EXERCISE:
Retype the data exactly. Spelling and punctuation stay as they are.

[Items from a dataset]
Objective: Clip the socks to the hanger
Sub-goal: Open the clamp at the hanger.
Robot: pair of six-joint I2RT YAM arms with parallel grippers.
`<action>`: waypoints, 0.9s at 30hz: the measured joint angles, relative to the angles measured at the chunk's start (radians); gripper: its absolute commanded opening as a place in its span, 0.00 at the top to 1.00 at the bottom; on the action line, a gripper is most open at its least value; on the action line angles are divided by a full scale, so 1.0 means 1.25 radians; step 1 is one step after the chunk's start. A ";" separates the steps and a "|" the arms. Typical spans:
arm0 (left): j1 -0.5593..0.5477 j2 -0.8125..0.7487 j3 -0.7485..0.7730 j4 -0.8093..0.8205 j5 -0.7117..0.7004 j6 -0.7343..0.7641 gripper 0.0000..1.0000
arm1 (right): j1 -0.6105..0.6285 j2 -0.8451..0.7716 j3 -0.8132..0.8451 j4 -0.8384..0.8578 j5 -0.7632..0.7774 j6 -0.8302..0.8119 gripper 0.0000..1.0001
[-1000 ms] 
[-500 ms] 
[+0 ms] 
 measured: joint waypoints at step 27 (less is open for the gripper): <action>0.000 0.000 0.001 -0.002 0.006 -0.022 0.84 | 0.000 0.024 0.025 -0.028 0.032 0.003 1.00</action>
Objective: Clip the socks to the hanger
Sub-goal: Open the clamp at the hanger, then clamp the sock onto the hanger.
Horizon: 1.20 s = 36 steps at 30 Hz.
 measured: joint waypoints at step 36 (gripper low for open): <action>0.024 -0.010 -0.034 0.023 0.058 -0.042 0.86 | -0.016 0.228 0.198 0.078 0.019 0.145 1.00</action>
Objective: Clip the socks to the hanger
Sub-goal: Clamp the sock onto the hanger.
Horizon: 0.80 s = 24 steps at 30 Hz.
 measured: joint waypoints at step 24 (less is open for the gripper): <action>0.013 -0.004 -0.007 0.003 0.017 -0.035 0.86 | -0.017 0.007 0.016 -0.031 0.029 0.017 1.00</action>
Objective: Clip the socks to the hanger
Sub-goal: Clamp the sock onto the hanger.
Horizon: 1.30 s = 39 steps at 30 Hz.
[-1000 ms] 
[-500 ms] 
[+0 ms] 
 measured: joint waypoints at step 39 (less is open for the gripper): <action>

ANSWER FOR THIS EXERCISE:
Objective: Clip the socks to the hanger
Sub-goal: Open the clamp at the hanger.
Robot: pair of six-joint I2RT YAM arms with parallel grippers.
`<action>`: waypoints, 0.9s at 30hz: the measured joint angles, relative to the angles measured at the chunk's start (radians); gripper: its absolute commanded opening as a place in its span, 0.00 at the top to 1.00 at the bottom; on the action line, a gripper is most open at its least value; on the action line angles are divided by a full scale, so 1.0 means 1.25 radians; step 1 is one step after the chunk's start. A ";" separates the steps and a "|" the arms. Typical spans:
arm0 (left): j1 -0.5593..0.5477 j2 -0.8125..0.7487 j3 -0.7485..0.7730 j4 -0.8093..0.8205 j5 -0.7117..0.7004 j6 -0.7343..0.7641 gripper 0.0000..1.0000
arm1 (right): j1 -0.6105..0.6285 j2 -0.8451..0.7716 j3 -0.8132..0.8451 j4 -0.8384..0.8578 j5 -0.7632..0.7774 j6 -0.8302..0.8119 gripper 0.0000..1.0001
[-1000 ms] 
[-500 ms] 
[+0 ms] 
 measured: joint waypoints at step 27 (less is open for the gripper): <action>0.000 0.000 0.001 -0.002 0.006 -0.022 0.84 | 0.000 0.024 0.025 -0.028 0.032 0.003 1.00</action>
Objective: Clip the socks to the hanger
Sub-goal: Open the clamp at the hanger, then clamp the sock onto the hanger.
Horizon: 1.20 s = 36 steps at 30 Hz.
 measured: joint waypoints at step 36 (gripper low for open): <action>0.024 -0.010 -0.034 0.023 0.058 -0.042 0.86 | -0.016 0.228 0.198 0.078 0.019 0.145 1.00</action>
Objective: Clip the socks to the hanger
Sub-goal: Clamp the sock onto the hanger.
Horizon: 0.80 s = 24 steps at 30 Hz.
 measured: joint waypoints at step 24 (less is open for the gripper): <action>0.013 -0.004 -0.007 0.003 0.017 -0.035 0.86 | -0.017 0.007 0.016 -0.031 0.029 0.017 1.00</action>
Objective: Clip the socks to the hanger
Sub-goal: Clamp the sock onto the hanger.
Horizon: 1.30 s = 39 steps at 30 Hz.
[-1000 ms] 
[-500 ms] 
[+0 ms] 
 measured: joint waypoints at step 39 (less is open for the gripper): <action>

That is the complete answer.